Assurance on the shore
Assurance on the shore: Brick Township Public Schools and SonicWALL
A safe, secure and fast network
The Brick Township school district has five full-time members on its IT team, in addition to Ellicott – a director; web and help desk personnel; and two building-level technicians. Two part-time employees are available for building-level work as well.
The district connects 3,500 devices, including 1,500 IP phones, across 16 building locations, Ellicott says. In addition, there has been a big increase in staff and students connecting to the network using iPhones and Android mobile devices. Prior to upgrading the school district's internet bandwidth, his team had no choice but to shut down its guest wireless network. What the Brick IT team originally thought would be a few guests, in fact ballooned to more than 500 registered devices.
Brick, he says, is a large school district trying to help its teachers and students take advantage of interactive and web-based learning technologies and tools. “We needed a solution that could provide our staff and students with a safe, secure and fast network,” he says.
The search begins
Ellicott and his boss – Leonard Niebo, the director of technology – reviewed a number of solutions to alleviate the congestion on Brick's network. Time was of the essence, so there was not a long evaluation period. The first tool they examined lacked an efficient management interface. One firewall they judged to be less intuitive lacked a full range of features and came with a frustrating technical-support response time.

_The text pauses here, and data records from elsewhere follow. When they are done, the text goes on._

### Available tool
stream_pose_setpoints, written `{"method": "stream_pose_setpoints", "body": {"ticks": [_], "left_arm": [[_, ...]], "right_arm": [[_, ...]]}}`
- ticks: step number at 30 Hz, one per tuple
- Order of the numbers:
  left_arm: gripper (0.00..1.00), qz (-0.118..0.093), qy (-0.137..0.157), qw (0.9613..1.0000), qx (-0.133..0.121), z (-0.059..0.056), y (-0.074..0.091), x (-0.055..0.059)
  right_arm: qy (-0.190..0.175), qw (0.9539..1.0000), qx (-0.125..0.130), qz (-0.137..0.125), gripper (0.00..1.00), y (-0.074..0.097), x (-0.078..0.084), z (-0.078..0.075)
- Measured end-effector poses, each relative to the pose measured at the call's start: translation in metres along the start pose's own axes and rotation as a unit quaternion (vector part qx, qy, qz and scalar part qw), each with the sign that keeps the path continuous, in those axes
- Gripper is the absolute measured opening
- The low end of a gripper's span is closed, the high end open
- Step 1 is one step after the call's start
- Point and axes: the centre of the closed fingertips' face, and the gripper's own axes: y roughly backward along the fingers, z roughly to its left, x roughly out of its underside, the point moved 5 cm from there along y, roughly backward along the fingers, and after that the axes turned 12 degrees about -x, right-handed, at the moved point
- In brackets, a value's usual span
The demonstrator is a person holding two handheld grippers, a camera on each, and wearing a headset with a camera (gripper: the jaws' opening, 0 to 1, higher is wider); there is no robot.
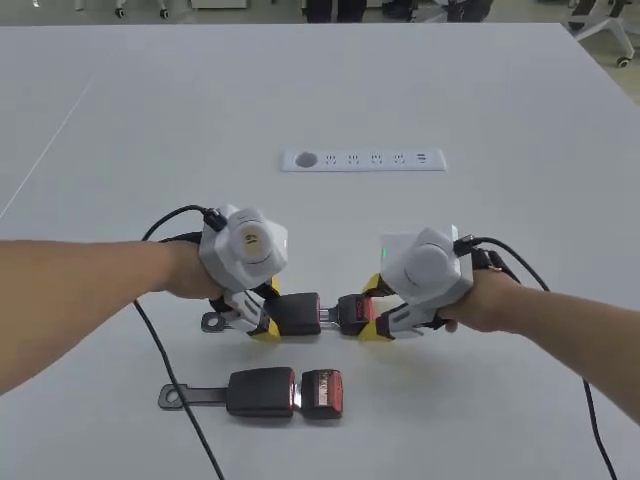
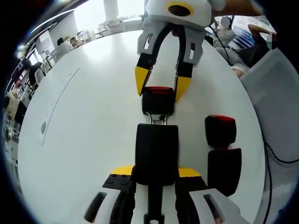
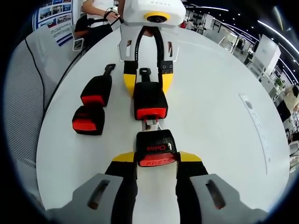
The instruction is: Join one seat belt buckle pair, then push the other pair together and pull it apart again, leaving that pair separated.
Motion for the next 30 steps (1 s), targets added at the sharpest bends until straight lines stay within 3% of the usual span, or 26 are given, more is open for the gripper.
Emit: {"method": "stream_pose_setpoints", "body": {"ticks": [20, 28, 30], "left_arm": [[0.33, 0.006, -0.006, 1.0000, 0.002, -0.003, 0.004, -0.005], [0.33, 0.011, -0.010, 0.9999, 0.003, 0.004, -0.003, 0.002], [0.33, 0.012, -0.010, 0.9999, 0.004, 0.001, -0.001, -0.001]], "right_arm": [[-0.002, 0.9998, -0.005, 0.021, 0.29, 0.019, 0.026, -0.002], [-0.006, 0.9996, -0.003, 0.029, 0.29, 0.026, 0.037, -0.003], [-0.007, 0.9995, -0.003, 0.030, 0.29, 0.029, 0.039, -0.001]]}}
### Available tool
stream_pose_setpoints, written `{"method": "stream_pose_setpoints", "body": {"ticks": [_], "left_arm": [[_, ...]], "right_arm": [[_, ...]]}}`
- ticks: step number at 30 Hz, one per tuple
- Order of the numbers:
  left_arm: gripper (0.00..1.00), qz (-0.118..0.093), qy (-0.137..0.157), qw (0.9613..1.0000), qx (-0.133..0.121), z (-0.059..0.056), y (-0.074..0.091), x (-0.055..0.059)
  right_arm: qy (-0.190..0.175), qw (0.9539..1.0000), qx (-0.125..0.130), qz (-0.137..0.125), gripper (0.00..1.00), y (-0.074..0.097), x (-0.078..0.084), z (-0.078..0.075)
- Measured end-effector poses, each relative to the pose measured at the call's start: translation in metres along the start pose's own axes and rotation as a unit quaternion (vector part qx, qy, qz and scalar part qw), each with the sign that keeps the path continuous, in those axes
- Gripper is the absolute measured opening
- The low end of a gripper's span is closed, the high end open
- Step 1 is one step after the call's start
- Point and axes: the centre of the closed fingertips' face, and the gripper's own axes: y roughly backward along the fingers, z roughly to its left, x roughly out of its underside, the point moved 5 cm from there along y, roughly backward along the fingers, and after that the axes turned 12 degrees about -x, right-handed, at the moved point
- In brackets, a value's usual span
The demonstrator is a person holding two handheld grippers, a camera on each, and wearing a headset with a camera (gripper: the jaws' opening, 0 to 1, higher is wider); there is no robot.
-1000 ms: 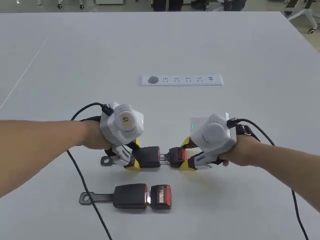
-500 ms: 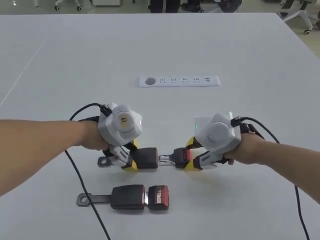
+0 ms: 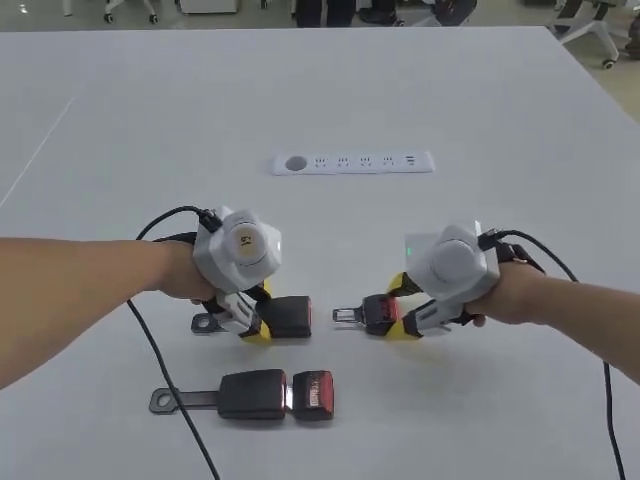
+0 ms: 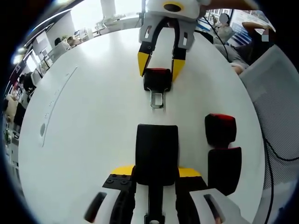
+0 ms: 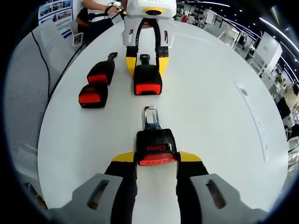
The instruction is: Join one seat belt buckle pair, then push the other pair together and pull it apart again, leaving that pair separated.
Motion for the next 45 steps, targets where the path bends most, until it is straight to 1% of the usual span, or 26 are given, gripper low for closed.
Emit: {"method": "stream_pose_setpoints", "body": {"ticks": [2, 3, 6, 11, 17, 22, 24, 27, 30, 33, 34, 37, 39, 41, 45], "left_arm": [[0.33, 0.001, -0.001, 1.0000, 0.000, 0.000, 0.000, 0.000], [0.33, 0.001, -0.001, 1.0000, 0.001, -0.001, 0.001, -0.001], [0.33, 0.001, -0.002, 1.0000, 0.001, 0.001, -0.001, 0.001], [0.33, 0.002, -0.002, 1.0000, 0.001, -0.001, 0.001, -0.001], [0.33, 0.004, -0.003, 1.0000, 0.002, 0.002, -0.002, 0.002], [0.33, 0.005, -0.004, 1.0000, 0.002, -0.002, 0.003, -0.002], [0.33, 0.005, -0.004, 1.0000, 0.002, -0.003, 0.003, -0.003], [0.33, 0.004, -0.004, 1.0000, 0.002, 0.000, 0.001, 0.000], [0.33, 0.005, -0.002, 1.0000, 0.001, -0.001, 0.001, 0.000], [0.33, 0.007, -0.002, 1.0000, 0.000, 0.001, -0.001, 0.002], [0.33, 0.008, -0.002, 1.0000, 0.000, 0.001, -0.001, 0.001], [0.33, 0.012, 0.000, 0.9999, -0.002, -0.005, 0.004, -0.005], [0.34, 0.012, 0.002, 0.9999, -0.007, 0.000, 0.000, 0.000], [0.36, 0.012, 0.011, 0.9998, -0.012, 0.001, 0.001, 0.001], [0.37, 0.013, 0.016, 0.9997, -0.013, -0.005, 0.006, -0.003]], "right_arm": [[-0.001, 1.0000, -0.001, 0.001, 0.30, 0.002, 0.002, 0.001], [-0.002, 1.0000, -0.001, 0.002, 0.30, 0.003, 0.004, 0.000], [-0.002, 1.0000, -0.001, 0.004, 0.30, 0.005, 0.008, 0.000], [-0.007, 1.0000, -0.001, 0.005, 0.30, 0.008, 0.014, 0.000], [-0.008, 0.9999, -0.001, 0.008, 0.30, 0.009, 0.020, -0.001], [-0.010, 0.9999, -0.001, 0.010, 0.30, 0.011, 0.027, -0.002], [-0.012, 0.9999, -0.001, 0.009, 0.31, 0.011, 0.027, 0.000], [-0.012, 0.9999, -0.001, 0.009, 0.31, 0.012, 0.027, -0.001], [-0.005, 0.9999, -0.001, 0.014, 0.31, 0.011, 0.026, 0.001], [-0.012, 0.9998, 0.000, 0.013, 0.32, 0.012, 0.027, -0.001], [-0.014, 0.9998, 0.000, 0.012, 0.32, 0.012, 0.026, -0.001], [-0.015, 0.9998, 0.001, 0.016, 0.35, 0.011, 0.026, 0.002], [-0.015, 0.9998, 0.001, 0.014, 0.37, 0.012, 0.025, 0.003], [-0.012, 0.9998, 0.003, 0.016, 0.38, 0.013, 0.026, 0.002], [-0.013, 0.9998, 0.005, 0.017, 0.45, 0.016, 0.029, 0.002]]}}
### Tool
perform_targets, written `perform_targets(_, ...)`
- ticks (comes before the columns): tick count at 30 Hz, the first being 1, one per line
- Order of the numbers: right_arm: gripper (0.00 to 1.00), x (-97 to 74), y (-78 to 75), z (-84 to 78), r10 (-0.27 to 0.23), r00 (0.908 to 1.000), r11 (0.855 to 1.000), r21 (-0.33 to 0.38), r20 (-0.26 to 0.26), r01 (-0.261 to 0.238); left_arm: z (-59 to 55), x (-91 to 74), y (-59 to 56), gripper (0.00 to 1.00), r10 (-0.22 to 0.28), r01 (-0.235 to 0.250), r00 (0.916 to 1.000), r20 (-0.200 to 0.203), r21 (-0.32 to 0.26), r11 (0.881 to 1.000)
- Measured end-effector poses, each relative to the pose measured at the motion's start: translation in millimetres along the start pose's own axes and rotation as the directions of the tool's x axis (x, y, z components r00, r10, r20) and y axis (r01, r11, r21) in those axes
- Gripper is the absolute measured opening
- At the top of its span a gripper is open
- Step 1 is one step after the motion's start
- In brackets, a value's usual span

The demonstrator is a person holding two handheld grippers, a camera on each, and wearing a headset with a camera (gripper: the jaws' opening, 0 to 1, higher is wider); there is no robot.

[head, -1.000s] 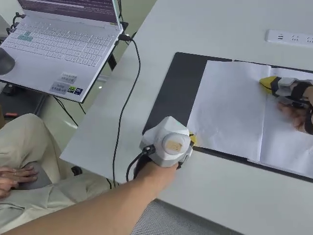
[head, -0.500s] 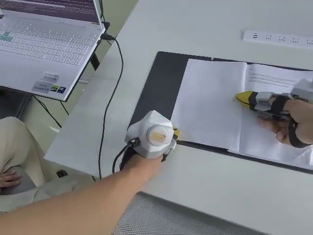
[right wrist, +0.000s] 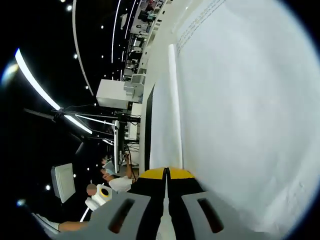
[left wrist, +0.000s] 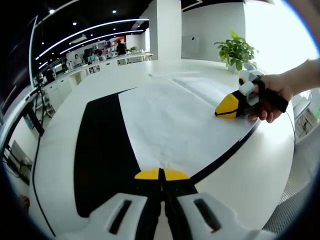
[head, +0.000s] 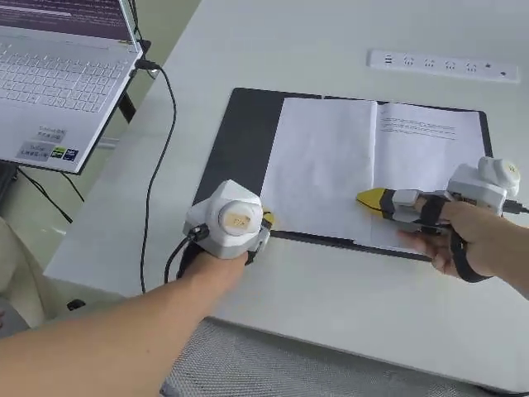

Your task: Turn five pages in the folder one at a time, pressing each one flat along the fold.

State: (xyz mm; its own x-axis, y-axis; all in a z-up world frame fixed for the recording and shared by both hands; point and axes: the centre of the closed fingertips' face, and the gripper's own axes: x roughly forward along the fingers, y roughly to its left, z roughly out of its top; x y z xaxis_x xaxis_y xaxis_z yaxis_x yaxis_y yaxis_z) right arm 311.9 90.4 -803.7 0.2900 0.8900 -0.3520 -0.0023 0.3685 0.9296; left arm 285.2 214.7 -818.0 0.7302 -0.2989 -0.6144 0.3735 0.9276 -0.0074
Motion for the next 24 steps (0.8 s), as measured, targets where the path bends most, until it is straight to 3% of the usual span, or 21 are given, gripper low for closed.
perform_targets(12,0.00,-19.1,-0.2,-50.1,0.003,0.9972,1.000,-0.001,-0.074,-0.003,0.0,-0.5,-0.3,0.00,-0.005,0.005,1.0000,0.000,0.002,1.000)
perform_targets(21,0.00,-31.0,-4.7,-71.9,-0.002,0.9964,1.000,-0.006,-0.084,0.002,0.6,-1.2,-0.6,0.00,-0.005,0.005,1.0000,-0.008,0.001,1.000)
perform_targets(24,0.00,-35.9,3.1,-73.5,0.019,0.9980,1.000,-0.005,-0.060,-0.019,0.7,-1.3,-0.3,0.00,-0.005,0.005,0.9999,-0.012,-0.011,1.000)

After evaluating offerings, they chose the SonicWALL Next-Generation Firewall solution. “Frankly, SonicWALL blows away the other firewall offerings I've seen,” Ellicott says. “We had issues with response time for technical support with our previous firewall provider and we constantly received calls regarding internet lag.”
“SonicWALL products differ by their design philosophy, which is based around a single-pass streaming inspection engine that does not rely on proxies for deep-packet inspection,” says Dmitriy Ayrapetov (left), product line manager of network security at SonicWALL, which has its U.S. headquarters in San Jose, Calif. (Dell acquired the company in March for, it is believed, around $1.2 billion.)
The district has since deployed paired SonicWALL E-Class Network Security Appliance (NSA) E6500 Next-Generation Firewalls in high availability (HA) mode, running SonicOS 5.8, and bundled with SonicWALL Total-Secure. In addition to freeing up bandwidth to accommodate the increase in users and the amount of data being transmitted, the solution also provides gateway anti-virus, anti-spyware intrusion prevention, application intelligence and control, content filtering, firmware updates and 24/7 support.
“By not proxying connections, like most other competitors do, we can scan hundreds of thousands of network streams of unlimited size simultaneously without introducing latency through buffering,” says Ayrapetov. This approach is combined with a multicore processor, and that results in a high-performance security engine, he adds.
A critical aspect of the engine is that it can scan everything, regardless of the port, Ayrapetov says. “Pair that power with application intelligence and visualization, and you have a very fast security and application control engine built from the ground up for performance.”
Deployment of the SonicWALL solution went smoothly, says Brick's Ellicott, and he has particular praise for the support team. “We found SonicWALL very easy to work with and responsive,” he says. “When we called with questions, the engineer would return our calls in minutes.”
Plus, the deployment was quick. The Brick school IT team had everything up and running in no time, Ellicott says. Careful planning and documenting the aging firewall's various set of rules and exceptions made the process of switch-over almost seamless.